Home buying isn’t easy. There’s a lot of work involved. Buyers have to research properties, neighborhoods, and local points of interest. Owning a home is a serious financial and time investment. A house is a place where most people spend the majority of their waking hours for many years or decades at a time, so it’s a decision that should be taken lightly.
Many people finance their home purchases through a mortgage loan. They usually pay a down payment and finance the remainder of the balance by making monthly loan payments. Some buyers opt to pay for their house without making a down payment. There are various reasons why buyers decide to do this.
Buying a house in Texas can take time. Even if you have a motivated seller, the entire process might not be finalized until several weeks or months have passed. There are certain steps that need to be taken and different people who become involved in the process. You may also encounter unexpected delays or problems. You should still be able to buy a house in most instances. Patience, persistence and a solid plan of action are essential for success.
Here are some of the most common ways that people buy a home without a down payment:
1. VA loans.
VA loans are backed by the United States Department of Veteran Affairs. They don’t require a down payment. This type of loan is available to active and veteran military members and their spouses.
A credit score of 580 or above is usually needed to obtain a VA home loan. They allow lenders to avoid paying for mortgage insurance by paying a one-time fee that’s equal to 2.3 percent of the loan value as a funding fee. The funding fee increases to 3.6 percent for each VA loan that follows.
To qualify for a VA mortgage loan, a person must meet one or more of these criteria:
- They are a spouse of a military member who passed away due to a service-related disability or in the line of duty.
- The person was discharged from the military because of a disability that was obtained during their service.
- The applicant must have served a minimum of 181 consecutive days of active service in peacetime.
- The person has served at least 90 consecutive days of active service during times of war.
- The applicant has served either a minimum of 90 days under Title 32 orders or has served more than six years in the Reserves or National Guard. At least 30 of those service days must be consecutive.
2. USDA loans.
USDA loans are supported by the U.S. Department of Agriculture’s Rural Development program. These loans are intended for homeownership and development in suburban and rural portions of the nation.

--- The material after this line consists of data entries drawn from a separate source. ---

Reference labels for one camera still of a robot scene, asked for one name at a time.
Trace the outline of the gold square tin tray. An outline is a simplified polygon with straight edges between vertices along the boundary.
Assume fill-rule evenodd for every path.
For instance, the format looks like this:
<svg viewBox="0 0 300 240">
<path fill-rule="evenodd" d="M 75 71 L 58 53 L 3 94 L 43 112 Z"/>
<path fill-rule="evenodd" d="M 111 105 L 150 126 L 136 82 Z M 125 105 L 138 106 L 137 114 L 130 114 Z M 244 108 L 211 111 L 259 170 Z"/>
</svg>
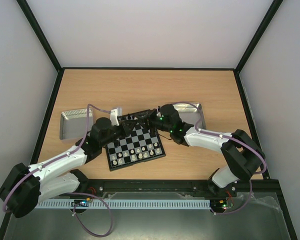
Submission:
<svg viewBox="0 0 300 240">
<path fill-rule="evenodd" d="M 191 102 L 190 104 L 180 102 L 174 103 L 174 108 L 178 111 L 183 122 L 195 125 L 198 121 L 197 127 L 206 129 L 206 122 L 204 118 L 203 107 L 199 102 Z"/>
</svg>

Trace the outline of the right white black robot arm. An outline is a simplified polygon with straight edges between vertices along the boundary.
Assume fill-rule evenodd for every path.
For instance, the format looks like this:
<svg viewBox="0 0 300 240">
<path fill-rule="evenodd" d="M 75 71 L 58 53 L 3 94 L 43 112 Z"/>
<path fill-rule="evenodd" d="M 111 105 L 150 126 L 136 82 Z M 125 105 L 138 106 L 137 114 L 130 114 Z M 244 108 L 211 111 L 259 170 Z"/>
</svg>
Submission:
<svg viewBox="0 0 300 240">
<path fill-rule="evenodd" d="M 219 196 L 233 182 L 250 181 L 253 175 L 266 171 L 265 154 L 244 130 L 216 132 L 202 129 L 197 124 L 182 121 L 172 104 L 137 113 L 135 118 L 144 128 L 169 133 L 178 145 L 221 153 L 227 165 L 214 171 L 207 181 L 208 191 L 214 196 Z"/>
</svg>

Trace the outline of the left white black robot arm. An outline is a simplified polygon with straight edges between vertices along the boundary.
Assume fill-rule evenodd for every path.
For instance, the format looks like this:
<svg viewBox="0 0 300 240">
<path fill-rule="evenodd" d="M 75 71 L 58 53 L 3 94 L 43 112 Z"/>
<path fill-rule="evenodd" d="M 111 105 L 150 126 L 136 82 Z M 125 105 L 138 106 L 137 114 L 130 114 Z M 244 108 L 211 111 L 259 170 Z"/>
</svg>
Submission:
<svg viewBox="0 0 300 240">
<path fill-rule="evenodd" d="M 106 145 L 130 135 L 136 124 L 136 119 L 121 119 L 112 125 L 110 119 L 101 117 L 92 125 L 91 131 L 67 151 L 37 164 L 16 164 L 0 187 L 2 210 L 17 218 L 27 215 L 43 199 L 44 185 L 96 159 Z"/>
</svg>

USDA loans are available for no money down. Many USDA loans generally have fees that are much less than many other kinds of traditional mortgage loans.
The home that’s financed with a USDA loan must be a single-family unit. It cannot be a farm that is actively used as a source of income. The house must also be your primary residence.
Applicants need a credit score of 640 or higher to qualify for a USDA mortgage loan. Their debt to income ratio should be below 45 percent. The combined gross income of the individual or family applying for a USDA loan can’t be more than 115 percent of the median income in the county where the house is located.
3. Paying with cash.
You can also pay for the property with cash. This is something that should only be done if you can afford to do so. It may take several months or years to accomplish this goal, but it prevents the need for having a down payment or mortgage loan.
Offering to pay for a home with cash doesn’t necessarily guarantee that you will be able to buy the house that you want. However, it can make you stand out in a crowded field. Sellers may be willing to give your offer more consideration over those made by other interested parties who haven’t secured their financing.
There are advantages and disadvantages to purchasing a home without making a down payment:
1. It can speed up the home sale. You may spend less time on the transaction once your financing has been obtained. Sellers will know that you’re serious and put your offer at the front of their list.
2. You’ll have more disposable income. Not having to make a down payment means that you’ll have more money for other things. You can save for renovations or upgrades to the house or you could buy other things that you’ve had your eye on.
1. You won’t have equity built up in the home. One reason why many people make a down payment on a house is because that starts to create equity in the property. A lack of equity may prevent you from being able to take out a home equity line of credit or home equity loan later on.
2. You may be paying your loan down for a longer period of time. Another drawback to skipping the down payment is that you will probably have a larger loan balance. It could take more time to repay the loan than anticipated. You’ll also be paying more money in interest to your lender in most cases.
Take some time to weigh the pros and cons of not having a down payment carefully. You should also review your current income and expenses to make sure that you can afford the home you want at this time. If you can’t right now, it’s okay to wait a while. Whatever you decide, just ensure that you can proceed with your plans without putting yourself deep in debt.
After your offer has been accepted, it won’t be long until the house you’ve had your eyes on will finally be yours. You’ll be given the keys to the house at closing and can move in whenever you want. You can look forward to making lasting memories with loved ones in a great place that you’ll be proud to call home.